EDWIN JESSOP MARSHALL

 

 

    MARSHALL, EDWIN JESSOP, Capitalist and Banker, Los Angeles, California, was born at Baltimore, Maryland, March 18, 1860, the son of H. Vincent Marshall and Amanda C. (Jessop) Marshall.  He married Sallie McLemore, June 7, 1892, at Galveston, Texas.  There is one son, Marcus McLemore Marshall, born July 9, 1893.

    The Marshalls are one of the noted families of America.  The first of the name came to America in 1682, one Abraham Marshall, and settled in Chester, Pennsylvania.  He was a member of the Society of Friends, or, as they are general known, Quakers, and was a member of the colony of William Penn. The family in England in the generations before his coming produced men of note, and distinguished members reside in Scotland today.

     Abraham Marshall was the father of nine children.  His eighth son was Humphrey Marshall, the first great American botanist, and one of the ablest that his country has produced.  Humphrey Marshall gave to the city of West Chester a park that is today unique in America, and is very highly prized by that community.  He gathered, from the different localities of the temperate zone, the finest varieties of useful and ornamental trees and set them out, and there they stand today, one hundred and sixty years old or older, the pioneers of many varieties now common to the United States.  The park is frequently visited by landscape architects and botanists who want to know just how certain trees in their maturity will look.  Humphrey Marshall duplicated this park on his own estate on the Brandywine river, and it has been preserved through the centuries to the present day by its owners, a branch of the Marshall family.

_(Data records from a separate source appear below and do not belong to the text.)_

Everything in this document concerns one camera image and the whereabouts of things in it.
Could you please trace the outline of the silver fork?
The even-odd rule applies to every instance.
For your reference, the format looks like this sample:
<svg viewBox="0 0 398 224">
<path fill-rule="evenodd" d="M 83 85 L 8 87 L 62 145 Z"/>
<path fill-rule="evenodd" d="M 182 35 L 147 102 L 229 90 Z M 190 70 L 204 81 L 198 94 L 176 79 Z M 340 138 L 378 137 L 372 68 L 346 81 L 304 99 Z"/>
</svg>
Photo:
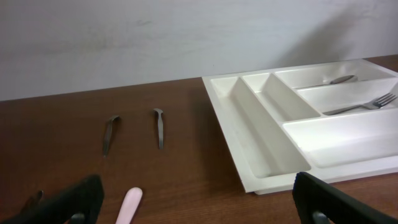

    E. J. Marshall is a descendant of the third son of the first settler, one John Marshall, who had a family of eight children.  His sixth was Abraham, who had twelve children, nine of them sons, and his seventh, Abraham, was Mr. Marshall’s grandfather.

    Several of his grandfather’s brothers had careers that could be called romantic, even though the Quaker blood in their veins suggested and even demanded peaceful and settled lives.  One, George, went to Spain, and then to Cuba, and won the heart and hand of the daughter of the  Captain General of Cuba.  In the service of Spain, he led an adventurous life, and died a romantic death in his prime.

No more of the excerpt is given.